== What is expected ==
Some lines hold the string "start". Copy all of them from the material that follows.

== Provided data ==
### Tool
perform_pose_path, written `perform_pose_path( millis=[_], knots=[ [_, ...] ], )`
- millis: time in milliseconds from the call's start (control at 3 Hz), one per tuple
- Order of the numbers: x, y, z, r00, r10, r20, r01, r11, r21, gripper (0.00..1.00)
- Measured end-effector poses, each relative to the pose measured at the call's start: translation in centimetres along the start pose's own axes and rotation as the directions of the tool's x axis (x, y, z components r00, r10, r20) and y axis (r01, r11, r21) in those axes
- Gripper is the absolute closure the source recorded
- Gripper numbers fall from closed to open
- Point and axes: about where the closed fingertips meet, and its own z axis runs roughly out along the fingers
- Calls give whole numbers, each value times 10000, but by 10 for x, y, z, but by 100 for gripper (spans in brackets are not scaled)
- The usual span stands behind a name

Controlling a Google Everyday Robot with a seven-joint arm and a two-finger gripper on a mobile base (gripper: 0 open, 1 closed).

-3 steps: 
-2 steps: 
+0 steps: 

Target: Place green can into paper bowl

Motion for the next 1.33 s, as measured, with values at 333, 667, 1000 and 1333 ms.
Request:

== Reply to the task ==
- millis: time in milliseconds from the call's start (control at 3 Hz), one per tuple
- Measured end-effector poses, each relative to the pose measured at the call's start: translation in centimetres along the start pose's own axes and rotation as the directions of the tool's x axis (x, y, z components r00, r10, r20) and y axis (r01, r11, r21) in those axes

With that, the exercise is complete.